Items listed in a dataset:
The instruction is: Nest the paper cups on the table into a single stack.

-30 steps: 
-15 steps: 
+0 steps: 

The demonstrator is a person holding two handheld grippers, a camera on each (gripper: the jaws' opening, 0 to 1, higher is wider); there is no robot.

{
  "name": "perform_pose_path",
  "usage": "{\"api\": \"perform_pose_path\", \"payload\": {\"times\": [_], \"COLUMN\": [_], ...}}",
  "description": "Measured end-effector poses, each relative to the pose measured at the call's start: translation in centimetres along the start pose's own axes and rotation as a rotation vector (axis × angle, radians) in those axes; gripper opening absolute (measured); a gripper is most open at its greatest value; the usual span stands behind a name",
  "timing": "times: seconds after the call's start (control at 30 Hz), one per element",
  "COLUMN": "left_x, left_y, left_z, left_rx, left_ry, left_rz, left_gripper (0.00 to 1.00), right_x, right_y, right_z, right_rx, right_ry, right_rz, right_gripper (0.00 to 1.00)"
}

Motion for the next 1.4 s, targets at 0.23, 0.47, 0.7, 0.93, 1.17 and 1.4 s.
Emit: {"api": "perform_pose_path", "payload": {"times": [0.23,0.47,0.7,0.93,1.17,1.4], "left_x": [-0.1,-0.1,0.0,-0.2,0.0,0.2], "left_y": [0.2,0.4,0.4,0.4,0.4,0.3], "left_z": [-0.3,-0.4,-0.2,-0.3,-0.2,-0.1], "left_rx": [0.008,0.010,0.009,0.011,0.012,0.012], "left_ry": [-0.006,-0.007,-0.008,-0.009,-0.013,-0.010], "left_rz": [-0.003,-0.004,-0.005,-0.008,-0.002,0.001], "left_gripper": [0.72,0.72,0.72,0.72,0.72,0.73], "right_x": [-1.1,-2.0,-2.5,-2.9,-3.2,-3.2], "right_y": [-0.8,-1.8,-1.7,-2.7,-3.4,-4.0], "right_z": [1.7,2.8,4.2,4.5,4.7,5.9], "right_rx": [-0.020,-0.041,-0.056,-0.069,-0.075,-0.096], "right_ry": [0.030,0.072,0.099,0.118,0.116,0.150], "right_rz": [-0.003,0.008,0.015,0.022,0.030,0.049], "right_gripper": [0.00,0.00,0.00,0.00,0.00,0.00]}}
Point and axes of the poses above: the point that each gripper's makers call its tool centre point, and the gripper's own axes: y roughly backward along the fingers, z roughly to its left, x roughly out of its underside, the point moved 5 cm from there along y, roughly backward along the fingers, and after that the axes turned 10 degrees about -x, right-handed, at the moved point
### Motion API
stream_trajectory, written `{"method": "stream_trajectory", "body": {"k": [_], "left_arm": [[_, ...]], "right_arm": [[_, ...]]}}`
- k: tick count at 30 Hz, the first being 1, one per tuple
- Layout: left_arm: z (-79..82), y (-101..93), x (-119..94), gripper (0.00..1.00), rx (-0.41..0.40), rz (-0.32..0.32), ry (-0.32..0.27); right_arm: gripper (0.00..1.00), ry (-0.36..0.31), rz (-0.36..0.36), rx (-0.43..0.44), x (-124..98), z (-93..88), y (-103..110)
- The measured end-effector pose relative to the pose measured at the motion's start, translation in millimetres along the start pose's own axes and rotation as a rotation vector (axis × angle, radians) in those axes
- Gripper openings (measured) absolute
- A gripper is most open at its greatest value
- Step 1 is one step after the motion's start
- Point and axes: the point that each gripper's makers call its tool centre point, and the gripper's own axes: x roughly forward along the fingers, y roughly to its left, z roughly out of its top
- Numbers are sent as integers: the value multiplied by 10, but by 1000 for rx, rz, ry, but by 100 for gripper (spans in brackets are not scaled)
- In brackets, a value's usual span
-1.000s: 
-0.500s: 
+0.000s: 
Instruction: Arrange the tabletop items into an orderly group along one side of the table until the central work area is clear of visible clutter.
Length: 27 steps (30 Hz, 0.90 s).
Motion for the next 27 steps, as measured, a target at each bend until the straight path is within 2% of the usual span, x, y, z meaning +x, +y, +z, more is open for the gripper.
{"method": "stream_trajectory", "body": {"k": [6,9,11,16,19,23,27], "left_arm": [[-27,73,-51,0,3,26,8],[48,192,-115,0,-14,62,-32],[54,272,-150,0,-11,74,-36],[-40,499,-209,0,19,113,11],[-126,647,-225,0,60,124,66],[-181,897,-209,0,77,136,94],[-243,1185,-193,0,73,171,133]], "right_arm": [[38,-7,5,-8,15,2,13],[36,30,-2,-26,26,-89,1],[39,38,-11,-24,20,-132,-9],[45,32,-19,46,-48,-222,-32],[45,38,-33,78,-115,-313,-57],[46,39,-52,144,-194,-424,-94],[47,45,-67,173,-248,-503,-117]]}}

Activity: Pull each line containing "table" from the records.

Task output:
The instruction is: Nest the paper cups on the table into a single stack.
Instruction: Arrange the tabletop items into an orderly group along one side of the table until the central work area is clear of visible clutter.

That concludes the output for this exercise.